Les parcs regorgent de familles et les clients regagnent les cafés – mais les cicatrices de la guerre qui a tué des milliers de personnes sont toujours là
Des garçons jouent en contrebas de la citadelle de la vieille ville d’Alep (MEE/Katharine Cooper)

ALEP, Syrie – Au cœur de la vieille ville d’Alep, l’impressionnante citadelle médiévale brille de nouveau avec de simples illuminations nocturnes.

En contrebas, le trottoir grouille de familles qui s’arrêtent pour prendre des selfies devant un grand panneau métallique reprenant le slogan #BelieveinAleppo (« Ayez foi en Alep »), tandis que d’autres sirotent du thé et fument la chicha dans des cafés hors de prix.

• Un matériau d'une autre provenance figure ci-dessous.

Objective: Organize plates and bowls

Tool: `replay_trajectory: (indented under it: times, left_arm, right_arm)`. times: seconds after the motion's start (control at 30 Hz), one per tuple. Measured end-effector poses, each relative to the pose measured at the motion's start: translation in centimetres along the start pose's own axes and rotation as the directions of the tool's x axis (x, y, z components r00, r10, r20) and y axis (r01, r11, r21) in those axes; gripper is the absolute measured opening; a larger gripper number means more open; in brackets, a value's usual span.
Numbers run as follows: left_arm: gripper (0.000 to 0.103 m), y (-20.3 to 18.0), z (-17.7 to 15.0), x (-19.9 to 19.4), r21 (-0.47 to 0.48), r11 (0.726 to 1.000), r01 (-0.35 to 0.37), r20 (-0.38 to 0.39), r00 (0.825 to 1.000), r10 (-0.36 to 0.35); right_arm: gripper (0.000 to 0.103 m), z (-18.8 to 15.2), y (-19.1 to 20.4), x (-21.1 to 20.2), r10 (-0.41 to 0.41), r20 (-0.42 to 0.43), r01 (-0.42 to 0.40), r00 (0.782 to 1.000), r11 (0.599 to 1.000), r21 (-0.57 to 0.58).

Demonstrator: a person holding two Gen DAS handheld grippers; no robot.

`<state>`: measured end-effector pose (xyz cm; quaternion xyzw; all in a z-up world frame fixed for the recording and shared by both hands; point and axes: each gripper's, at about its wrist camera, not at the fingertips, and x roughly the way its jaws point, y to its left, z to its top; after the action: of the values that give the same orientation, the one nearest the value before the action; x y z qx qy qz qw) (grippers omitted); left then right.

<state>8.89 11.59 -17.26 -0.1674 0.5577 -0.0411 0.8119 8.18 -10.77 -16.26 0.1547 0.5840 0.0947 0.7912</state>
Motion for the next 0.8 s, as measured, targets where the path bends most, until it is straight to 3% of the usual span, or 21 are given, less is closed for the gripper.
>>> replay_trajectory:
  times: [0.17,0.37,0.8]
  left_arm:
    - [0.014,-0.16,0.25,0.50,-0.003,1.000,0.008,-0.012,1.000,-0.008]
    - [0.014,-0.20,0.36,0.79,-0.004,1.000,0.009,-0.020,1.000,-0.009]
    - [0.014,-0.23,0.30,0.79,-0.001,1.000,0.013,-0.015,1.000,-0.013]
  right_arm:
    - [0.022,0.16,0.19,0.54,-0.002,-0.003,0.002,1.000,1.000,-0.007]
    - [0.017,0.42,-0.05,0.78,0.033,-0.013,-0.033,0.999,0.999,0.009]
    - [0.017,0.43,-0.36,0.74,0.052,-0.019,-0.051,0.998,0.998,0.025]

Moins de deux ans après la reprise par les forces de l’armée syrienne ont repris le contrôle du centre d’Alep, des cafés et des restaurants ont déjà été reconstruits.

Un adolescent à vélo passe devant la citadelle de la vieille ville d’Alep (MEE/Katharine Cooper)

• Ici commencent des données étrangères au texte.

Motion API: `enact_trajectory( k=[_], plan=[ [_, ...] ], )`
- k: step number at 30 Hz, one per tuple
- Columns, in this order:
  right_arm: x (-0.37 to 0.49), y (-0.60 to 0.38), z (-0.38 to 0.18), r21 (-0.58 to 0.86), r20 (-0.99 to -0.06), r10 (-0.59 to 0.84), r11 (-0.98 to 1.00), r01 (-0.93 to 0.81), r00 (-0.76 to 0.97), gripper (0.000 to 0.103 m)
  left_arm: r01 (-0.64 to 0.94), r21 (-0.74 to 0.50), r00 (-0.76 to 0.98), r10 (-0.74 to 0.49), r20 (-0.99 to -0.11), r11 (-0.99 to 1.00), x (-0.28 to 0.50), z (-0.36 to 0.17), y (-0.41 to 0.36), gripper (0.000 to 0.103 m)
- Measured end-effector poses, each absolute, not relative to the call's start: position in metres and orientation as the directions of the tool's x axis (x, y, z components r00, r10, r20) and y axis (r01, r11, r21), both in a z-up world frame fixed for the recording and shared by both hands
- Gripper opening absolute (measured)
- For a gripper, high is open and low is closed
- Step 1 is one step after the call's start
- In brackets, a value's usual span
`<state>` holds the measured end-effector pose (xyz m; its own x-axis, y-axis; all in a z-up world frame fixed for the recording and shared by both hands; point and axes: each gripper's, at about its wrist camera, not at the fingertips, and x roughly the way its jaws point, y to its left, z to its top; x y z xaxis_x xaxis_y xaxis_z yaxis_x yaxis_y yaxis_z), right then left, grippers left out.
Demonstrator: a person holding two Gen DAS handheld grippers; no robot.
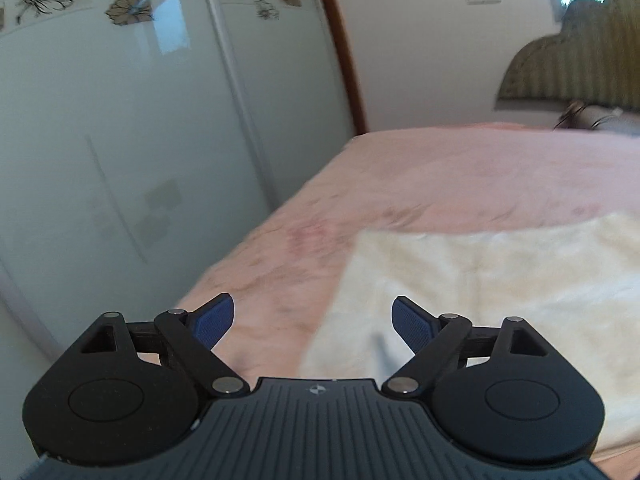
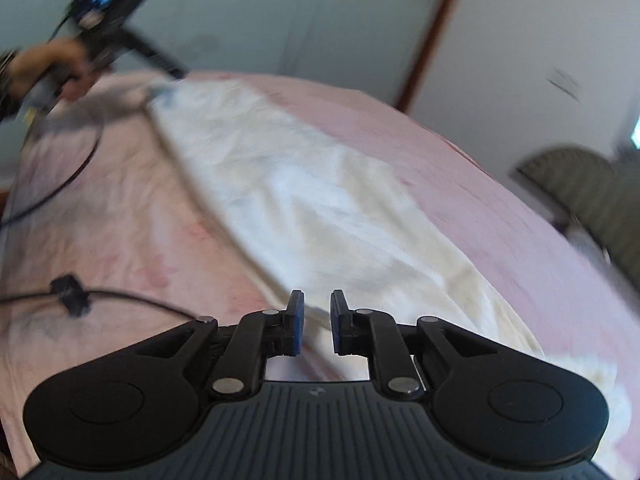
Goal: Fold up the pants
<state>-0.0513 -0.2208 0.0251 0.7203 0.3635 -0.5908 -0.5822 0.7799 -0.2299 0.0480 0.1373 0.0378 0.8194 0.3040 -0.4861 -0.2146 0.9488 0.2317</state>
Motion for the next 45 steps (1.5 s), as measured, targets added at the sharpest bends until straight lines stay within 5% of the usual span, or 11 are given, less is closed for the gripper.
enact_trajectory(
  k=[7, 14, 19, 21, 23, 25, 35, 37, 38, 41, 45],
  plan=[
    [-0.033, -0.318, -0.008, -0.110, -0.658, 0.012, 0.988, -0.112, 0.753, 0.014, 0.266, 0.175, 0.847, -0.143, -0.512, 0.948, 0.037, 0.042, 0.018, 0.088],
    [-0.073, -0.376, 0.004, 0.045, -0.643, -0.003, 0.998, 0.042, 0.766, 0.016, 0.724, 0.141, 0.624, -0.554, -0.552, 0.675, -0.001, 0.010, -0.109, 0.074],
    [-0.042, -0.405, 0.037, 0.021, -0.558, -0.101, 0.991, 0.135, 0.824, 0.018, 0.793, 0.105, 0.539, -0.611, -0.581, 0.600, 0.002, -0.020, -0.150, 0.062],
    [-0.018, -0.411, 0.046, 0.054, -0.531, -0.094, 0.988, 0.144, 0.842, 0.028, 0.782, 0.094, 0.543, -0.600, -0.588, 0.616, 0.009, -0.032, -0.158, 0.059],
    [0.017, -0.421, 0.050, 0.113, -0.522, -0.081, 0.980, 0.163, 0.849, 0.058, 0.769, 0.103, 0.559, -0.587, -0.585, 0.630, 0.011, -0.040, -0.158, 0.055],
    [0.051, -0.428, 0.049, 0.152, -0.532, -0.086, 0.969, 0.195, 0.843, 0.067, 0.767, 0.093, 0.562, -0.595, -0.575, 0.635, 0.013, -0.044, -0.158, 0.055],
    [0.186, -0.420, -0.005, -0.120, -0.753, -0.284, 0.946, 0.300, 0.593, 0.067, 0.775, 0.018, 0.528, -0.631, -0.568, 0.632, 0.019, -0.044, -0.156, 0.061],
    [0.186, -0.423, -0.012, -0.114, -0.758, -0.269, 0.951, 0.286, 0.594, 0.065, 0.781, 0.020, 0.524, -0.638, -0.565, 0.624, 0.019, -0.043, -0.157, 0.065],
    [0.184, -0.425, -0.012, -0.100, -0.755, -0.261, 0.952, 0.288, 0.602, 0.048, 0.784, 0.025, 0.524, -0.639, -0.563, 0.621, 0.018, -0.043, -0.157, 0.066],
    [0.168, -0.432, -0.006, -0.071, -0.730, -0.265, 0.946, 0.315, 0.630, 0.017, 0.789, 0.042, 0.529, -0.642, -0.555, 0.613, 0.015, -0.043, -0.159, 0.068],
    [0.130, -0.453, 0.010, 0.102, -0.663, -0.209, 0.926, 0.364, 0.719, 0.011, 0.790, 0.035, 0.528, -0.651, -0.546, 0.612, 0.017, -0.043, -0.159, 0.066]
  ],
)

Les allées piétonnes sont parsemées d’étals, dont certains sont gérés par des hommes en fauteuil roulant, où l’on peut acheter des noix grillées, des fruits de saison et des jouets en plastique aux couleurs éclatantes à côté des décombres de certains des bâtiments les plus historiques de la ville.

Des soldats de repos et des fils uniques, auxquels la conscription militaire obligatoire en vigueur en Syrie ne s’applique pas, rigolent et tentent d’établir un contact visuel avec des filles en talons hauts.

Un jeune homme avance à vive allure et se jette sur une mule pour proposer des balades aux enfants. Il navigue avec assurance à une vitesse improbable, slalomant entre des familles et des jeunes sur des bicyclettes enguirlandées de LED à piles.

La vie parmi les décombres

Alep aujourd’hui contraste avec la ville déchirée par la guerre qui a fait les gros titres de l’actualité mondiale jusqu’à la fin du conflit entre les forces gouvernementales et les rebelles basés dans les quartiers de l’est de la ville, en décembre 2016.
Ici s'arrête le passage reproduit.